クーバーを日本に連れてきたのはフランツ・ファンバルコムだった。1970年代前半に読売サッカークラブの監督を務めた人で、彼が日本時代の「同志」だった読売新聞の牛木素吉郎さんを頼ったのが、日本にクーバー・メソッドが根づく要因となった。
牛木さんは、持ち前の企画力と行動力で日本サッカー協会や筑波大学、帝京高校でのデモンストレーションセッションを手配し、翌年3月にはクーバーに1カ月間滞在させ、キリンビールにスポンサーになってもらって、東京、静岡、名古屋、松山、大阪でのクリニックの開催まで実現した。牛木さんから命を受けて、私も一部クリニックのお手伝いをした。
そんなある日、私はクーバーのクツに目を止めた。
「これがクライフ」などと言いながら名選手のテクニックを再現するクーバーは、このとき59歳。2回の大手術で痩せこけ、70歳以下には見えない風貌だったが、その軽やかなステップと身のこなし、そして何よりも、足に吸い付くようにボールを自在に操るテクニックは驚くべきものだった。その秘密が、彼のシューズにあると感じたのだ。

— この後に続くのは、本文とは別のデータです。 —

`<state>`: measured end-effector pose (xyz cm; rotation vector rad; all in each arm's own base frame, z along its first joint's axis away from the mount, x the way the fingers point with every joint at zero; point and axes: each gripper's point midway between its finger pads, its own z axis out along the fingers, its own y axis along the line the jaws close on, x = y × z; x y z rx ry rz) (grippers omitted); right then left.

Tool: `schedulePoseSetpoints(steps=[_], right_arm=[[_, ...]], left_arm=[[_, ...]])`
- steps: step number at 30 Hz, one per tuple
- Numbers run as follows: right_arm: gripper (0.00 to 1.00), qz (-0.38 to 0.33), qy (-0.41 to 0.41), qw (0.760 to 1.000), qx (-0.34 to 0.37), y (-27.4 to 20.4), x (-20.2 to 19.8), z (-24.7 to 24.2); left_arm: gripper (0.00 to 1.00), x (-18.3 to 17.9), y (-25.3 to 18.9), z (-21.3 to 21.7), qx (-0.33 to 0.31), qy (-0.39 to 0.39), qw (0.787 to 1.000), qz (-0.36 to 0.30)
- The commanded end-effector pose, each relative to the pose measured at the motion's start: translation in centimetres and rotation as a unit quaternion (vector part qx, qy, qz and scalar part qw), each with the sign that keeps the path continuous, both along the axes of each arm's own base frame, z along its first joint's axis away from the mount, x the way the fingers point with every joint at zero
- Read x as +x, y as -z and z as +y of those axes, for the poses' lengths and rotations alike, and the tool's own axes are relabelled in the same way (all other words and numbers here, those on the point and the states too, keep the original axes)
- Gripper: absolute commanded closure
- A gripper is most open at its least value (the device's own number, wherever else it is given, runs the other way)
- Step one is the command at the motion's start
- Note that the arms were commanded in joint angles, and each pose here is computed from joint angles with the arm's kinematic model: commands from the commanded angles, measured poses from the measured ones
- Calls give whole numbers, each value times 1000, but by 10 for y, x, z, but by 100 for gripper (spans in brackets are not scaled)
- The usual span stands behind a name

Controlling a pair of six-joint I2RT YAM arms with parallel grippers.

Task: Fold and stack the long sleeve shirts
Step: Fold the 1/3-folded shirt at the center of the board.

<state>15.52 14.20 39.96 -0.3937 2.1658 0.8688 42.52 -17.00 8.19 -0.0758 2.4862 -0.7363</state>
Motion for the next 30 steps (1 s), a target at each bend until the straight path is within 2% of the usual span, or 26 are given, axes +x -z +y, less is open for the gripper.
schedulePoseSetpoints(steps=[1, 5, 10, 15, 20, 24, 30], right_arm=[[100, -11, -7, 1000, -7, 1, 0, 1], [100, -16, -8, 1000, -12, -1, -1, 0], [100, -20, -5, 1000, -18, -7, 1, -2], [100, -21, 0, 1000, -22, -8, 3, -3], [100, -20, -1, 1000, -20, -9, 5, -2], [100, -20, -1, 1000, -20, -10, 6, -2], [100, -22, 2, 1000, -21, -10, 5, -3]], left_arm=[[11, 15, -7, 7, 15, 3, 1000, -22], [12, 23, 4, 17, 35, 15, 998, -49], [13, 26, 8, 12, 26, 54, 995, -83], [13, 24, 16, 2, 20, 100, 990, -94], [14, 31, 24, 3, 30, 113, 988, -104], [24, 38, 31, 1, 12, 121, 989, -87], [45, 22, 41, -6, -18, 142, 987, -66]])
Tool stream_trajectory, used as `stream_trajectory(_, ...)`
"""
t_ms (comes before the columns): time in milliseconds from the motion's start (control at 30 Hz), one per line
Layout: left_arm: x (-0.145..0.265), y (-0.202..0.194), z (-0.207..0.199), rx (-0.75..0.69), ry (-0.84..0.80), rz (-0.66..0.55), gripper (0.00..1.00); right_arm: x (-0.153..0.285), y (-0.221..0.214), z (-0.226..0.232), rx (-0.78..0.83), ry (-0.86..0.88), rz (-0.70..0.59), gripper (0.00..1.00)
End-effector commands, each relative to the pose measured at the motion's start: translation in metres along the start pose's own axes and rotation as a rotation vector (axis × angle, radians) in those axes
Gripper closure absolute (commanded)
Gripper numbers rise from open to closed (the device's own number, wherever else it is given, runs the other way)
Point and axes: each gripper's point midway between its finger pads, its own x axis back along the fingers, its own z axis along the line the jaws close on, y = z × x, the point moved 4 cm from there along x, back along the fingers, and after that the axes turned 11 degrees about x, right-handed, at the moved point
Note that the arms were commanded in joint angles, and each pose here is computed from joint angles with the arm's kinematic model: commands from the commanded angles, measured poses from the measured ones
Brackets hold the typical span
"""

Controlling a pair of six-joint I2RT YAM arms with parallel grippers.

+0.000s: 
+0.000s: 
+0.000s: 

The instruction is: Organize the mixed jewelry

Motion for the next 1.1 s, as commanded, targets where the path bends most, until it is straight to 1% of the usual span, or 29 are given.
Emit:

水色と灰色、地味なツートンカラーのシューズは、甲革だけでなく靴底も非常に薄く、そして柔らかそうだった。彼はそのシューズを宝物のように扱った。人工芝でも、体育館でも、そして土のグラウンドでも、セッション終了後、彼はかかえるようにそのシューズをぬぐうと、大急ぎでシューズバッグにしまった。
「そのシューズに、何か秘密があるのではないですか」
だいぶ日がたってから、シューズをしまおうとしている彼に私は思いきって聞いてみた。
だが彼はあっさりとこう言った。
「これかい、普通のシューズだよ。私も筋力が落ちたから、柔らかくて軽いものにしているだけさ」
実は、「秘密」があったのは、シューズではなくボールのほうだったのだが、その話はまたいつか……。